What you will do >> Among the entries that follow, how many lines contain the string "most"? Write the number alone.

· · · ·

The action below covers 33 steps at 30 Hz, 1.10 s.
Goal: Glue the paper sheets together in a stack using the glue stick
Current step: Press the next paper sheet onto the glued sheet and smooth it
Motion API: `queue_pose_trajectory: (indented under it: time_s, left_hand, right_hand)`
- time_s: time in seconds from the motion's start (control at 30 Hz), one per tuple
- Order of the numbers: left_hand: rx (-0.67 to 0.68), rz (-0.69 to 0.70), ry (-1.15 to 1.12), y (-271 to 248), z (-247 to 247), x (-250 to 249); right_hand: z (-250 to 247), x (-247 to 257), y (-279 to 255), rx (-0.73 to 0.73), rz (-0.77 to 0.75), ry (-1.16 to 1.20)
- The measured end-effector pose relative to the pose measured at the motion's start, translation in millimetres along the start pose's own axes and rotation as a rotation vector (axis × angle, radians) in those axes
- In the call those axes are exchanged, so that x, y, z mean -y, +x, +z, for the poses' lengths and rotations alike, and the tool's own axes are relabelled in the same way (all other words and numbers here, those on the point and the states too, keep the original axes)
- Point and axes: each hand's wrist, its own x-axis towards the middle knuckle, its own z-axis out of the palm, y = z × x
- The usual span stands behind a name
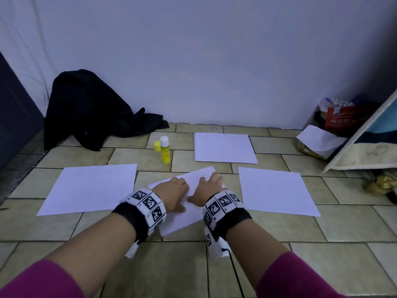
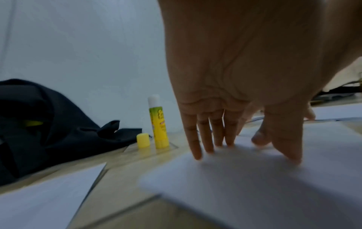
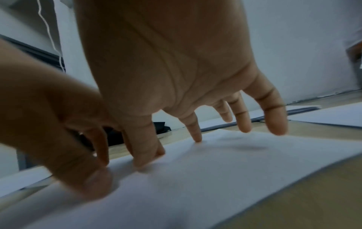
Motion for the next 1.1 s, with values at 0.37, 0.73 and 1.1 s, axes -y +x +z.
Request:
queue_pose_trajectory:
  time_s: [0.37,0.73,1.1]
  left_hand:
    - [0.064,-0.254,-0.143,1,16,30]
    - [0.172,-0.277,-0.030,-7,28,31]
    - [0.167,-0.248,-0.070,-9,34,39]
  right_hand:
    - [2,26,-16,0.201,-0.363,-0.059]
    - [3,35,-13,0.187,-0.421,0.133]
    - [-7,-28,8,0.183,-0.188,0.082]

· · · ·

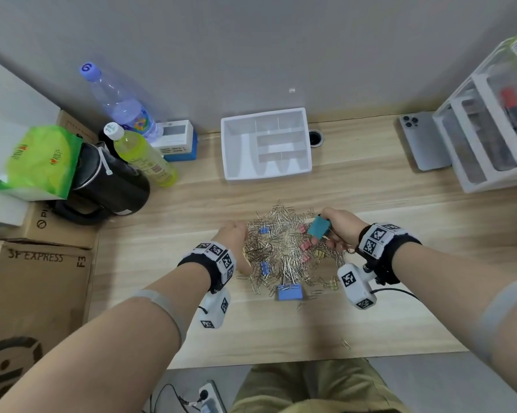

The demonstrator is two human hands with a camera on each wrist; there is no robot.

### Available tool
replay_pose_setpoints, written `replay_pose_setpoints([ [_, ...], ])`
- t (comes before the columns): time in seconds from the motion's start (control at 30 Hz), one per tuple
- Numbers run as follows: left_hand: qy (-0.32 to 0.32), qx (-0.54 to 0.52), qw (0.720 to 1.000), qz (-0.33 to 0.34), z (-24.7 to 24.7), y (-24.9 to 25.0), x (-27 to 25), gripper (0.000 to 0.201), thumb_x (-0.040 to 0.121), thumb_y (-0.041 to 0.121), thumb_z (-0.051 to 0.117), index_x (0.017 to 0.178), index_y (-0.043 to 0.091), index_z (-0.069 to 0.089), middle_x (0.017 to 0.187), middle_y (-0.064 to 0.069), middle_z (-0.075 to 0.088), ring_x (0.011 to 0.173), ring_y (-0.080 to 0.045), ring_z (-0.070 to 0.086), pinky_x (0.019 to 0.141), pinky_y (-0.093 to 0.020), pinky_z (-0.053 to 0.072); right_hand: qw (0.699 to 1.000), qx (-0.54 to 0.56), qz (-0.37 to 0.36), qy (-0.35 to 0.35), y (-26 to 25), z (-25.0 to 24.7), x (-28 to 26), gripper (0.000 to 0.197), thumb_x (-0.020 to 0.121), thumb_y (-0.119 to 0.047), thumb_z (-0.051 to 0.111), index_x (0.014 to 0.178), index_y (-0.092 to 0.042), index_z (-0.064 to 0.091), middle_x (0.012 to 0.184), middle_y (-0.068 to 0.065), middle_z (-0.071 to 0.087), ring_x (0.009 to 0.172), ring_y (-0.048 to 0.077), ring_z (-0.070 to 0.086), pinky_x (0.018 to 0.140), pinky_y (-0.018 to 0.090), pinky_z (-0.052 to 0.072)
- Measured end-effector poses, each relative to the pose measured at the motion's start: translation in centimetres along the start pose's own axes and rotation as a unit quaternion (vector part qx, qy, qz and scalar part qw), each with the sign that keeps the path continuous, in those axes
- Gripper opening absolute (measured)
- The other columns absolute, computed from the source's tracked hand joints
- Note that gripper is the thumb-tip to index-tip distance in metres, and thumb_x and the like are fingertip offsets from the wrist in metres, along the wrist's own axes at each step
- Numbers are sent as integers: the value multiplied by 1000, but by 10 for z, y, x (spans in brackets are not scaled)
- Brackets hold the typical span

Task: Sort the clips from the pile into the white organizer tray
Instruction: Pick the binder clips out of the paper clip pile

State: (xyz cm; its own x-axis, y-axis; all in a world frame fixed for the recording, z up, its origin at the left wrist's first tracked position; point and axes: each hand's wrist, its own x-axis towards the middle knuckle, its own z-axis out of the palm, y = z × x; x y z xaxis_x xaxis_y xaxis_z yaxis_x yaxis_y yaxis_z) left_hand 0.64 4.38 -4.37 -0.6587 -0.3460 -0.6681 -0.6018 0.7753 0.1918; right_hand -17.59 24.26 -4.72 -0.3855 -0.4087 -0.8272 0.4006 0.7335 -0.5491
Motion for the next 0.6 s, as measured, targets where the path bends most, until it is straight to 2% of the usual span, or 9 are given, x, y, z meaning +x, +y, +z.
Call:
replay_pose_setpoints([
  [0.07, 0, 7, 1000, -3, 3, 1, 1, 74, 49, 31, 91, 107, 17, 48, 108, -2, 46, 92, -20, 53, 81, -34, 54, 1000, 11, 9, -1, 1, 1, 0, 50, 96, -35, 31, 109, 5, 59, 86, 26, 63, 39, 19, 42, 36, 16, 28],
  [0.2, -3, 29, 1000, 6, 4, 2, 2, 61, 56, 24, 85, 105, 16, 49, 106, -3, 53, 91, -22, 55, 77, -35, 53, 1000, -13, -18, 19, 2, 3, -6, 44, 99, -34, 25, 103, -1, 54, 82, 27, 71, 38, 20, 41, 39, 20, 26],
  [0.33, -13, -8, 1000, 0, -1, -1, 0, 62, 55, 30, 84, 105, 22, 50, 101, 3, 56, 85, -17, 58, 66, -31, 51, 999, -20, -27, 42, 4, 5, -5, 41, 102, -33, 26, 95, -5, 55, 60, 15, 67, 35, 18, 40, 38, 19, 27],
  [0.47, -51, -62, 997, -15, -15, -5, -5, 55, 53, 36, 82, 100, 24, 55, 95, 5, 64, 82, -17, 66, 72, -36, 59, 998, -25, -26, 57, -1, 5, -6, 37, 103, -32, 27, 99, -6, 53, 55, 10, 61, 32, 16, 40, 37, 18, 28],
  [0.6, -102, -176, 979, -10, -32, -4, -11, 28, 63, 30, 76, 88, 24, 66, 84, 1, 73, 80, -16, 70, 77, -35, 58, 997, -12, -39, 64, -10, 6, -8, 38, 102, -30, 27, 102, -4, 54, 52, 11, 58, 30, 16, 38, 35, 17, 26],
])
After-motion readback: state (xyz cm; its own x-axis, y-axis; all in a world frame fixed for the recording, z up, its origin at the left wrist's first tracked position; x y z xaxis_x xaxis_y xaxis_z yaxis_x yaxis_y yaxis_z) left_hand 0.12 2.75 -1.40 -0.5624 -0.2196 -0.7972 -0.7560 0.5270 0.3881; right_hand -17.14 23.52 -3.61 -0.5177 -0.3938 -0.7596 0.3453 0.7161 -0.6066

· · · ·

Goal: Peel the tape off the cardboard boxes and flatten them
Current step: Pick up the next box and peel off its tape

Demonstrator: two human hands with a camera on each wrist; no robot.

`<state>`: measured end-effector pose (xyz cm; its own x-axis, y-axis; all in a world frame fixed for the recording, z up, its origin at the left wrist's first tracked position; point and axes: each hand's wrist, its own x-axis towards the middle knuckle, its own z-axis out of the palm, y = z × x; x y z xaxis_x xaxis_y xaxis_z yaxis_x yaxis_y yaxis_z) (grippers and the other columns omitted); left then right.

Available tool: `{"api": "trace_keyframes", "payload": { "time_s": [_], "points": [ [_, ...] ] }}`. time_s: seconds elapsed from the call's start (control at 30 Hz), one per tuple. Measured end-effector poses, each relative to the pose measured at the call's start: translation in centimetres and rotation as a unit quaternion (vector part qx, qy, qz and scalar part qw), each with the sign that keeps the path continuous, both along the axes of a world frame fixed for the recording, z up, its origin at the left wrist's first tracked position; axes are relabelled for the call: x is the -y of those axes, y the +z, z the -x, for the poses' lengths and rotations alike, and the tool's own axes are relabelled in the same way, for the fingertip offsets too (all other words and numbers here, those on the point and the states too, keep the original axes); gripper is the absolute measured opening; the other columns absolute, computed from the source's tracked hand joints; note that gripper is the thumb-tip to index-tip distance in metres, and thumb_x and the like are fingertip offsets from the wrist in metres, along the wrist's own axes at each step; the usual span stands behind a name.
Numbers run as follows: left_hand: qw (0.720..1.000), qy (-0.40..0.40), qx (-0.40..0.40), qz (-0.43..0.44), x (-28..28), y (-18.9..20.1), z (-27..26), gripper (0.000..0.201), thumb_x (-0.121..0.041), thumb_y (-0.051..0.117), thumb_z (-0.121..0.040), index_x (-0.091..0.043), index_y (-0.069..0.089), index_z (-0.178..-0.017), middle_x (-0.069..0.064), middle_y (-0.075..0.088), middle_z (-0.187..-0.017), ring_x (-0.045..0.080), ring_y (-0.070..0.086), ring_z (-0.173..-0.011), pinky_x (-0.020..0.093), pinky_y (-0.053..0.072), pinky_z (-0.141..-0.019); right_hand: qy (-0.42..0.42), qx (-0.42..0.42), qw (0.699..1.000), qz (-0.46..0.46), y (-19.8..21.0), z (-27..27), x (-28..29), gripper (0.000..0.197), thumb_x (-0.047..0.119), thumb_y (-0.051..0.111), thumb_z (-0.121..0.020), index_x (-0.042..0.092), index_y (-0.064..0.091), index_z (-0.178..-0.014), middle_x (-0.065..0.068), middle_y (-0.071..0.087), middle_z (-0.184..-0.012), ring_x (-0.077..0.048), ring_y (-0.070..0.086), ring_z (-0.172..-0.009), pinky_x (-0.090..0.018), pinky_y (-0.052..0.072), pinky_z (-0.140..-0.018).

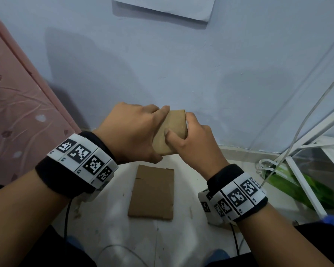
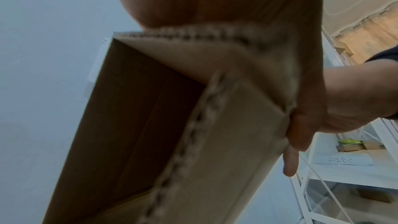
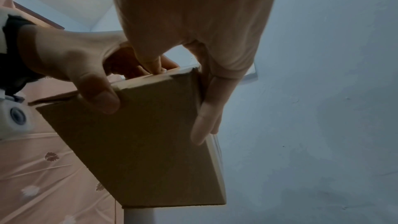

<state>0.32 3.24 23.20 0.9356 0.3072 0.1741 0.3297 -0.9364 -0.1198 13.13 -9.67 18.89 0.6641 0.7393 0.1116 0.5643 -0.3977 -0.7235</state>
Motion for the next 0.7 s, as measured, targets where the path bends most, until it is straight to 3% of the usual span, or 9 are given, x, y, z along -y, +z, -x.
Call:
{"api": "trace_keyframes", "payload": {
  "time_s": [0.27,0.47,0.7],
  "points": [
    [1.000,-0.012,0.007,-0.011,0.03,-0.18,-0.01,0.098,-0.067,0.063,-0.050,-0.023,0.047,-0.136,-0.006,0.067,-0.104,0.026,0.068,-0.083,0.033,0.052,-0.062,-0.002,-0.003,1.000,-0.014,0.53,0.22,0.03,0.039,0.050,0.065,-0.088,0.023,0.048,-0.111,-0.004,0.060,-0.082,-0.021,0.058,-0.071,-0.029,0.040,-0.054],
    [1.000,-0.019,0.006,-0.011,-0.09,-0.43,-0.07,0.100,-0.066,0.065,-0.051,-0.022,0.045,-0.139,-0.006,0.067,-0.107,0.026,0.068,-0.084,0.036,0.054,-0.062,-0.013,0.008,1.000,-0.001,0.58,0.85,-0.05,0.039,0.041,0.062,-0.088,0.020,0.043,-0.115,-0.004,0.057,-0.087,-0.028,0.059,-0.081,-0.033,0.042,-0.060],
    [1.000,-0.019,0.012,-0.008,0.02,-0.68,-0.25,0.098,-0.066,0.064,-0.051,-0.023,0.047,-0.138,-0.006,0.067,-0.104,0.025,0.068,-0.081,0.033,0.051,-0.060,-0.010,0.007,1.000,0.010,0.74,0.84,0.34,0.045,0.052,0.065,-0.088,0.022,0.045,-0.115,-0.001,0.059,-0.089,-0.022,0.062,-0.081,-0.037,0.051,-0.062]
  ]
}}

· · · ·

Answer area >> 2